I know very little about what goes into a good licensing deal. I went to China to commemorate the launch of CoinDesk China, but I was just a voice on stage. My colleagues did the actual work to get that deal across the finish line. But licensing did start becoming an interesting model for CoinDesk. When I left, there were localized versions also in Japan and Korea.

But in the grand scheme, I don’t actually know what goes into structuring a good licensing agreement. And so, I’d like to return AMO to the spirit of why it originally launched: for me to connect with smarter operators. If you’ve been part of licensing agreements or are a pro at them, I want to learn.

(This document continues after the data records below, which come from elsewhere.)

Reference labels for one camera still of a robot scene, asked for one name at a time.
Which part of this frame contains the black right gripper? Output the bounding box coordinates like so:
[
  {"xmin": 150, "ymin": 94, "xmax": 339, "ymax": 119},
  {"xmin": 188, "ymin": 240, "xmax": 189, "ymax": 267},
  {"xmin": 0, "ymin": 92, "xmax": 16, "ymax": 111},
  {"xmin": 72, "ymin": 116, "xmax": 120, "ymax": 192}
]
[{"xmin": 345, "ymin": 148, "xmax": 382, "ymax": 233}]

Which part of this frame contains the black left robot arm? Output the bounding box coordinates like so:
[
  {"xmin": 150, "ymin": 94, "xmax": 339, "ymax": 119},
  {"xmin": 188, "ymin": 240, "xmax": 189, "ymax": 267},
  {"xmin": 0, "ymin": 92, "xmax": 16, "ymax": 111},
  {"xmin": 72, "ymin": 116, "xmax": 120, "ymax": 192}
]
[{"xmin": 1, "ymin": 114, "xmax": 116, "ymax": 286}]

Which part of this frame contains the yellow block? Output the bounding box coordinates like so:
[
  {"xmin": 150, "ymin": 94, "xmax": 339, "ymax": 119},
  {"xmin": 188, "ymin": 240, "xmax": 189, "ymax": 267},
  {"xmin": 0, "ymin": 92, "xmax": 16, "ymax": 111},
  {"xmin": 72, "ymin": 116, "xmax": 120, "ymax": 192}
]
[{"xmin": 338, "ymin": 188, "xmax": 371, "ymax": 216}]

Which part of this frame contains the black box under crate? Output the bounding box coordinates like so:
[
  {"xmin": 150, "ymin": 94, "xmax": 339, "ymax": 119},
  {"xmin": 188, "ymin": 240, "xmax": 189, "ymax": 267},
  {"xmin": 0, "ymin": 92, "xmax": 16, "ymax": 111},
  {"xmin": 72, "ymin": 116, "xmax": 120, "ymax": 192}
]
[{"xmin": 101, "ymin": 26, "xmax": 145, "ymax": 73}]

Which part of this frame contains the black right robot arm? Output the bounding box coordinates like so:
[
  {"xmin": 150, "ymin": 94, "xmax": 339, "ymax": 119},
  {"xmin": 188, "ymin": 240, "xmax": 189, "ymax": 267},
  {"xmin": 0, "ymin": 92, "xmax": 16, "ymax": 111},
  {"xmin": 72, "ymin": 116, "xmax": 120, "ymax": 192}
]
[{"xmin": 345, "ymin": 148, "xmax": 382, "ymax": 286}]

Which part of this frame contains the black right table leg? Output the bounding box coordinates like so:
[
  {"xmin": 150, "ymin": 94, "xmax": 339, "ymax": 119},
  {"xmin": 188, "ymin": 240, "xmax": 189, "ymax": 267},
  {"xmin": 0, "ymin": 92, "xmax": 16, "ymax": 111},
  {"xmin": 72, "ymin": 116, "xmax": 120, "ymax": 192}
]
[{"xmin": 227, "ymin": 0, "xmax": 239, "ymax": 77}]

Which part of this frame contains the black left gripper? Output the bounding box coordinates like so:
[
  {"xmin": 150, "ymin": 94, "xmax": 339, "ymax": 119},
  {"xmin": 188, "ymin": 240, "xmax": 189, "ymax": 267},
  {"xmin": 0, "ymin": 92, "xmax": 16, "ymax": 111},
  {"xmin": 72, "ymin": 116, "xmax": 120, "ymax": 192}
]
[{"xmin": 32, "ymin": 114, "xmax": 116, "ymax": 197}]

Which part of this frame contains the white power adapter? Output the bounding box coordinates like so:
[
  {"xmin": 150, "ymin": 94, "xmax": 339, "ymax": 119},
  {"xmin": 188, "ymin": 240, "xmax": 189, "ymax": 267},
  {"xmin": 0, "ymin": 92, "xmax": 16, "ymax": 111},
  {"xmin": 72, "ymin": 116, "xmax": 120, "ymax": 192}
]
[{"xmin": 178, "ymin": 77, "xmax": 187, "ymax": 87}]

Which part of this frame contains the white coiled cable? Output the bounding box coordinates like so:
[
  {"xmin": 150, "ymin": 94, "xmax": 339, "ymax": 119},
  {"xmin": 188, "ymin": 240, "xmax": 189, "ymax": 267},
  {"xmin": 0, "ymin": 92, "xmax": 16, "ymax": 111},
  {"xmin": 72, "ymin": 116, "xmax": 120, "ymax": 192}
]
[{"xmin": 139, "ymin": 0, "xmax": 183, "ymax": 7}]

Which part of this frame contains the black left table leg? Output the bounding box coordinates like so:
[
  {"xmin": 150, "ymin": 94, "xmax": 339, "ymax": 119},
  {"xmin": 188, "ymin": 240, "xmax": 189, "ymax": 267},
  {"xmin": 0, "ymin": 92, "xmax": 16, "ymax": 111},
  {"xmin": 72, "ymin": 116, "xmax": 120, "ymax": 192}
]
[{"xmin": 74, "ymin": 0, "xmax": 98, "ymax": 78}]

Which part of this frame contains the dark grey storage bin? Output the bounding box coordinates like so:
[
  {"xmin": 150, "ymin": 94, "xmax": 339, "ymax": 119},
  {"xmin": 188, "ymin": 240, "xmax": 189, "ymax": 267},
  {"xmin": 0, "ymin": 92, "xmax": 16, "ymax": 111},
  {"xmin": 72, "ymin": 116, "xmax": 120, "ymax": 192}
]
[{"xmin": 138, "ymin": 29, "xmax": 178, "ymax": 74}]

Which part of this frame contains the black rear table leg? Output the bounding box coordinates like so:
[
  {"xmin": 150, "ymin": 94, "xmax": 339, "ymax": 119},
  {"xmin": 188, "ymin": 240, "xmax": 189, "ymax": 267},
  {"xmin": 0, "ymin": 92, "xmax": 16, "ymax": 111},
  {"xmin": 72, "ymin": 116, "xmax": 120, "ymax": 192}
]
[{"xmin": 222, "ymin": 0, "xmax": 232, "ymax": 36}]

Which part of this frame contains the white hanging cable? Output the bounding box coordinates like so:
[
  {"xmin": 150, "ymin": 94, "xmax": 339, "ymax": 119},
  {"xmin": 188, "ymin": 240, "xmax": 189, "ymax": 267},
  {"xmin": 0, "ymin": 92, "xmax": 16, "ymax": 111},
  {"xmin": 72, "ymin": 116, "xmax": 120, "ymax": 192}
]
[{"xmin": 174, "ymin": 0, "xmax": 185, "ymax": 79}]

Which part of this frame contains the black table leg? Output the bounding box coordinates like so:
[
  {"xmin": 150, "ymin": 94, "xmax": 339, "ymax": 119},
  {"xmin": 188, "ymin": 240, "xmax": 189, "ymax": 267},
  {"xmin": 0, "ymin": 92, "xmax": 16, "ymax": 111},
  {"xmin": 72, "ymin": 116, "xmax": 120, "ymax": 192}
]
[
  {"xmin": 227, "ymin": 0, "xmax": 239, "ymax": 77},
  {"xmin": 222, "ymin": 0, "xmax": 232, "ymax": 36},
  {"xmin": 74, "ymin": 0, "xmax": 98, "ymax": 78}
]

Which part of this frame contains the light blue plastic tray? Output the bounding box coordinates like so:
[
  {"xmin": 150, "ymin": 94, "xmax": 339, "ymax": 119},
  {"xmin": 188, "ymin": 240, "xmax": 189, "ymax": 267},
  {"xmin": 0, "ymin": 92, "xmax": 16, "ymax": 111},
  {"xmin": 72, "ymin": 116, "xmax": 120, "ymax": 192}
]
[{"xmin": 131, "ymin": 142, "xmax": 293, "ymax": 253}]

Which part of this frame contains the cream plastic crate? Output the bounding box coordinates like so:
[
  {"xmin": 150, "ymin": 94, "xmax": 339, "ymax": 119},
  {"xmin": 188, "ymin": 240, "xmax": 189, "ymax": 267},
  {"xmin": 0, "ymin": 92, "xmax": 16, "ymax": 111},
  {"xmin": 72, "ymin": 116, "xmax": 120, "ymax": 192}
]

Please join the AMO Slack channel and let’s get a conversation started. How do you assess a good partner? How do you structure a good deal? How do both sides walk away happy? And if you don’t want to join Slack, please hit reply.

What I do know is that there is something very interesting in this world of licensing. For many of us running digital-first businesses, the world of atoms might be a little foreign. But taking our brands and bringing them into the real world with real things is interesting. And licensing appears to be one way of doing it.